I love how this book was inspired by North African culture and history, it really adds the color to YA fantasy books. There are so many exciting things to discover about this new (to me) culture and history, about how they live, their tradition, inheritance, and the impact of colonialism. And I love all of the ideas but unfortunately it was not well executed.
I love the body double idea but I didn’t expect that this WHOLE book is basically Amani trying as best as her could to be Maram. I mean literally nothing happened except Amani went to parties, meetings, and family gathering as Maram which is boring and dull. Well it does has a climax, for a really short moment in the last few pages, but I didn’t feel any tension, in fact I didn’t feel anything at all.

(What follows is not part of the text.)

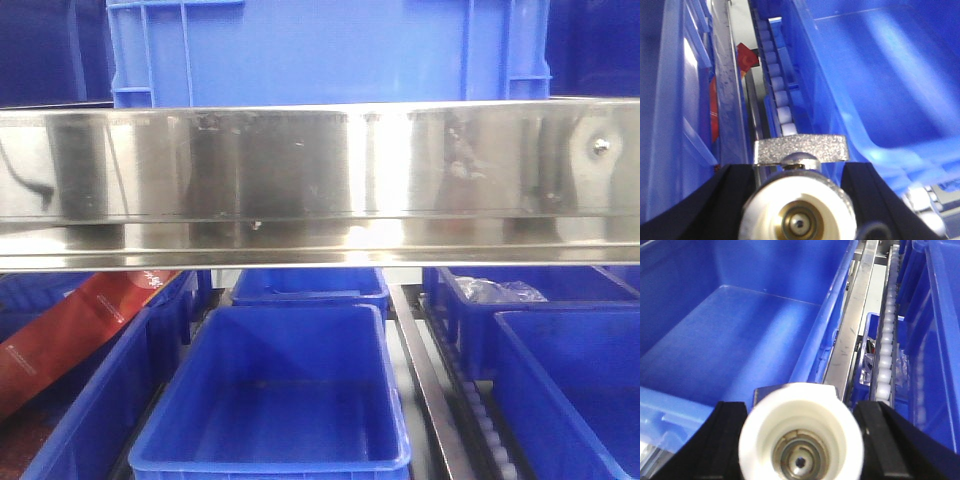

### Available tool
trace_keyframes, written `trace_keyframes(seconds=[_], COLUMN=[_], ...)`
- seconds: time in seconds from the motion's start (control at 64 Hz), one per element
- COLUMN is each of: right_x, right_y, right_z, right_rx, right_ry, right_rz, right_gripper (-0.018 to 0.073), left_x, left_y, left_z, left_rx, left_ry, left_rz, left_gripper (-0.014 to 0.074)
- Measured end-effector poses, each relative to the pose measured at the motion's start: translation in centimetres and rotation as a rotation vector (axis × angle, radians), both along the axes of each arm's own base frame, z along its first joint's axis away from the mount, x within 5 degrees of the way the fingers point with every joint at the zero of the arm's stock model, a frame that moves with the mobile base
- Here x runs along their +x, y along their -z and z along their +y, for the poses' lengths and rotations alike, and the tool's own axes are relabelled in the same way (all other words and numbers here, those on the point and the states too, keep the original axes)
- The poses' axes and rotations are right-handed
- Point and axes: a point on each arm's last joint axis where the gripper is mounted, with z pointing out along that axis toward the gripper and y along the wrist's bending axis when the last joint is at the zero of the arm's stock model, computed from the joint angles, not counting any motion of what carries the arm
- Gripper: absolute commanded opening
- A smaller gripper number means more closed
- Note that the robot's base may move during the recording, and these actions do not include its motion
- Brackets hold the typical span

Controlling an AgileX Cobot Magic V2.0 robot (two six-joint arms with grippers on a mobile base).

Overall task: Place valve from conveyor to right shelf box
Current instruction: 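Extend both grippers over an empty blue bin on the shelf, then open both grippers to drop the valves into the blue bin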

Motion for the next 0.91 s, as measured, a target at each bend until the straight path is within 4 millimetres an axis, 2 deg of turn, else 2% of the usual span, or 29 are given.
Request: trace_keyframes(seconds=[0.906], right_x=[0.0], right_y=[0.0], right_z=[0.0], right_rx=[0.0], right_ry=[0.0], right_rz=[0.0], right_gripper=[-0.0154], left_x=[0.0], left_y=[0.0], left_z=[0.0], left_rx=[0.0], left_ry=[0.0], left_rz=[0.0], left_gripper=[-0.0111])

The worldbuilding is the one thing I didn’t like the most. It’s so weird, like super weird. The story is set in space and they have all the futuristic technologies like droid, air space, and all the super techs but they still lives like ancient history. Empire government? Horse carriage? Please, the space thing and futuristic techs didn’t contribute to the story in any way at all so why can’t it be the normal, ancient, fictional kingdom like most YA fantasy? It’s like this book is trying to be unique but instead turn out to be a weirdo.
The writing is beautiful though, it’s actually pretty great considering it’s a debut. I love that this book included some beautiful and breath-taking poetry. The pace is so slow and there’s not much happening in this book. It makes it hard for me to be fully engage with the story, it’s dragging so much I even dozed off several times! It was entirely my fault to expect so much. Well I admit when I first read the synopsis I kinda expected some thrilling adventures and nerve-racking rebellion acts and uprising scenes but hey, it’s only the first book!

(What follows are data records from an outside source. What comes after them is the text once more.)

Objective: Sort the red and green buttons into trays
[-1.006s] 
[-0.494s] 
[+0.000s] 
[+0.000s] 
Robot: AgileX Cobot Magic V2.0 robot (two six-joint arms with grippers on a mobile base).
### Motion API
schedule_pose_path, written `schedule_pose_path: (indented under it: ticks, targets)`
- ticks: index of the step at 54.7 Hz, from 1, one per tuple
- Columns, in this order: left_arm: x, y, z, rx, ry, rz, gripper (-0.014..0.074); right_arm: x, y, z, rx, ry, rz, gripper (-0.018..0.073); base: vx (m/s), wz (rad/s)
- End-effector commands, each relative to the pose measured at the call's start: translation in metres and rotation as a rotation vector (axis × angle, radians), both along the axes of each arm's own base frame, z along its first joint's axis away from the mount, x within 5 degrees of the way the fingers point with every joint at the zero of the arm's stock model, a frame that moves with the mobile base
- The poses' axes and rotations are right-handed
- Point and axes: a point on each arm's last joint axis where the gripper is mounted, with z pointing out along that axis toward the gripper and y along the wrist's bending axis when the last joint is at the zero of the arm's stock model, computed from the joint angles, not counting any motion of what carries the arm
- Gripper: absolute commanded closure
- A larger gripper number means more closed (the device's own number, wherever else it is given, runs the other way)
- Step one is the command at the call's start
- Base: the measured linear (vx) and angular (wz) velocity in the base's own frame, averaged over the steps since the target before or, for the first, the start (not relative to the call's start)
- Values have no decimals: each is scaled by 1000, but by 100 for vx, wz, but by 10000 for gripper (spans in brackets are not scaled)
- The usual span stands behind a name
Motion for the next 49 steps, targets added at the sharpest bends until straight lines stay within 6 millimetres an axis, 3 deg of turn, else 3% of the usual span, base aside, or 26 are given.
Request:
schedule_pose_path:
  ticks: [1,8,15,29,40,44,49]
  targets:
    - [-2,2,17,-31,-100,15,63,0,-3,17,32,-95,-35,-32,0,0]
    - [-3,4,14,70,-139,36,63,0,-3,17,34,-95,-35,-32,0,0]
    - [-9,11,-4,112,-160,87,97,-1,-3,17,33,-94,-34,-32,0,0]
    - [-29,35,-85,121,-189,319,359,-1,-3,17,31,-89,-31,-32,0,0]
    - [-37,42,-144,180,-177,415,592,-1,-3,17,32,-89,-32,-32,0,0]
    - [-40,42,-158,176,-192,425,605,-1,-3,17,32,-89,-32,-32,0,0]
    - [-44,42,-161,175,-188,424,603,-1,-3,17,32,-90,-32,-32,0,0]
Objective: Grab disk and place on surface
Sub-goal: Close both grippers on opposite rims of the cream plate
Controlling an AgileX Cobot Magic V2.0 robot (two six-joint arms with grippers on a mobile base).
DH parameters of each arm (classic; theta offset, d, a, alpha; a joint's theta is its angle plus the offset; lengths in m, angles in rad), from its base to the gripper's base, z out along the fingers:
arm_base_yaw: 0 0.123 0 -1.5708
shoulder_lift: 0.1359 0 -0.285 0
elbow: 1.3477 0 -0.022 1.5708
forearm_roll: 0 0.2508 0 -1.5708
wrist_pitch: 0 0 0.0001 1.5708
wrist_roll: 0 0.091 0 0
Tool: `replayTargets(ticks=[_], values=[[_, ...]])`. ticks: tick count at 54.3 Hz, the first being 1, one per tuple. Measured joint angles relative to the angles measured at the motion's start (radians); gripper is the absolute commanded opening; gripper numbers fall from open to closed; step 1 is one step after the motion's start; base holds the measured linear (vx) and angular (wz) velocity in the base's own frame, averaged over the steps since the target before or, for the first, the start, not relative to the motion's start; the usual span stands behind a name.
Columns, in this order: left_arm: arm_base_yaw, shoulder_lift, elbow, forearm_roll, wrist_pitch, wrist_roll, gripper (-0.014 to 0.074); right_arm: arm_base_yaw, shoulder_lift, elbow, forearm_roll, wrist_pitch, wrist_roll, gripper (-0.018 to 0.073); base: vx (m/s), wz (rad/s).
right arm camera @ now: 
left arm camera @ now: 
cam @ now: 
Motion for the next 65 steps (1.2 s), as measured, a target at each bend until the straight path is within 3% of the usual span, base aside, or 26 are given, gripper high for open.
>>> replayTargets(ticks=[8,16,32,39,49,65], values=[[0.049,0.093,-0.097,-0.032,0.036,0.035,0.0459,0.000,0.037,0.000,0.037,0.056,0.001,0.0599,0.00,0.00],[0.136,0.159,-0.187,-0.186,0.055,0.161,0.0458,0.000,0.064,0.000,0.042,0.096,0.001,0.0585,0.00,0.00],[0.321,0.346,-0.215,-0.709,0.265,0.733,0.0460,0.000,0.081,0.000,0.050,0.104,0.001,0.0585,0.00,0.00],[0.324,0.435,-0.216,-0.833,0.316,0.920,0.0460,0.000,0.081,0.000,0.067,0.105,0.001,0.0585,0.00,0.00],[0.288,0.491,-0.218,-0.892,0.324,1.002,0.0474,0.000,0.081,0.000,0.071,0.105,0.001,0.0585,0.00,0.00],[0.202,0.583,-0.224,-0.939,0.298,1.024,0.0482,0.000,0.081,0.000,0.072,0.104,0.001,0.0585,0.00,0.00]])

Now let’s talk about the characters, Amani is a scared girl when she was kidnapped but she quickly recovered and try her best to be tough, or at least pretend to be. She plays the role of Maram perfectly just for the sake of her family and her people. Princess Maram is a teenage brat who actually confuse with her life (hey, we’ve been there too!), which made her all moody and indecisive, but also real and relatable. I love her character and the development of her character throughout the story, and also love the ups and downs relationship between the two of them. Idris is Maram fiancee, I think he’s totally insignificant in this story. The romance feel forced and I hate the insta-love, but luckily the romance was not the main point of the story.

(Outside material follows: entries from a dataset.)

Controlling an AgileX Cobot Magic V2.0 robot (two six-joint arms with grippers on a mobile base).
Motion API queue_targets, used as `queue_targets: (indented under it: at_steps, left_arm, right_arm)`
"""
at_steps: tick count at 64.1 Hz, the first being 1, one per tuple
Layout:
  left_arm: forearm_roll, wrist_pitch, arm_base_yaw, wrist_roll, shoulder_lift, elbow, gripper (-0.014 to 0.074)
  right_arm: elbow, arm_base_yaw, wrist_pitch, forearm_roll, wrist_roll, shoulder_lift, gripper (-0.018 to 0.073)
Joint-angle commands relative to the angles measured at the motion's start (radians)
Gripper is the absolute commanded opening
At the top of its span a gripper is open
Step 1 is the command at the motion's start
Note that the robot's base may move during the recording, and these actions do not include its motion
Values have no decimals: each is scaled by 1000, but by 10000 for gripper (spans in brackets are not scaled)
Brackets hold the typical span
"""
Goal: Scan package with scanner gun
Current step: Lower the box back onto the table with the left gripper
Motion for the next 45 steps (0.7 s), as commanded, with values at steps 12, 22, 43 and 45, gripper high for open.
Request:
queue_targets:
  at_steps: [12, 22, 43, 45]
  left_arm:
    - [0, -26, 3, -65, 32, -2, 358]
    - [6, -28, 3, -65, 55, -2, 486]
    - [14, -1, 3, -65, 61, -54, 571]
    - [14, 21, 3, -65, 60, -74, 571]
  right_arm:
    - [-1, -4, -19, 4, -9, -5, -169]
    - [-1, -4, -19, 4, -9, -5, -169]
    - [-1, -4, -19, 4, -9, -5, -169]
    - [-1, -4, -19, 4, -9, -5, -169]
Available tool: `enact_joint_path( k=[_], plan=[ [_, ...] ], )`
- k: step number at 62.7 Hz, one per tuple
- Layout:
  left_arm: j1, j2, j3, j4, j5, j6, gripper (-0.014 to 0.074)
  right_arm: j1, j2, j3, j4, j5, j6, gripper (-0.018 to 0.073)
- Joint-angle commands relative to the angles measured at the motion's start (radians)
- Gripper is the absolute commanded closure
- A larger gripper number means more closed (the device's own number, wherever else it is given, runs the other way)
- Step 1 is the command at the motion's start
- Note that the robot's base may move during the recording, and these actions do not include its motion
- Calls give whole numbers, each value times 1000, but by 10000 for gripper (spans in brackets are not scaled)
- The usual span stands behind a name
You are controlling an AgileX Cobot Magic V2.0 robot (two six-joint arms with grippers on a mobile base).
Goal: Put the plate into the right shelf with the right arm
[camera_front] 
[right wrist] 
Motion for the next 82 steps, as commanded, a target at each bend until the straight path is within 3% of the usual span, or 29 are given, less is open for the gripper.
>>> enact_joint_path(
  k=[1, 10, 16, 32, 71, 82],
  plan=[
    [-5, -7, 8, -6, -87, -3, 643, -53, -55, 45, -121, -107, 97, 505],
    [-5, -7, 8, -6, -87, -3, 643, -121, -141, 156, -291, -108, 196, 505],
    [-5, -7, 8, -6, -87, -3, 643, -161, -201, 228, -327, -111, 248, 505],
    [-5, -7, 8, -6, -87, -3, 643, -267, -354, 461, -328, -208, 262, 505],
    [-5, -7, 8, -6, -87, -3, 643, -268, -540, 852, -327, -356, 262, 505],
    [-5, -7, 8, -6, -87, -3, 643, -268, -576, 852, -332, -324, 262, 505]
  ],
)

I’m not saying the book is bad, it’s an okay read for me, it’s just didn’t lived up to my expectation that’s all. But if you love a more strategic and political fantasy with a little bit of romance, character driven story, a tough heroine, and a villain who you could relate to, then you have to give this book a try!
Thanks to Aimee, Always for organizing this blog tour and gave me a chance to be one of the host! And thank you to NetGalley, and Flatiron Books for providing me an eARC in exchange for an honest review!
Somaiya Daud was born in a Midwestern city, and spent a large part of her childhood and adolescence moving around. Like most writers, she started when she was young and never really stopped. Her love of all things books propelled her to get a degree in English literature (specializing in the medieval and early modern), and while she worked on her Master’s degree she doubled as a bookseller at Politics and Prose in their children’s department. Determined to remain in school for as long as possible, she packed her bags in 2014 and moved the west coast to pursue a doctoral degree in English literature. Now she’s preparing to write a dissertation on Victorians, rocks, race, and the environment.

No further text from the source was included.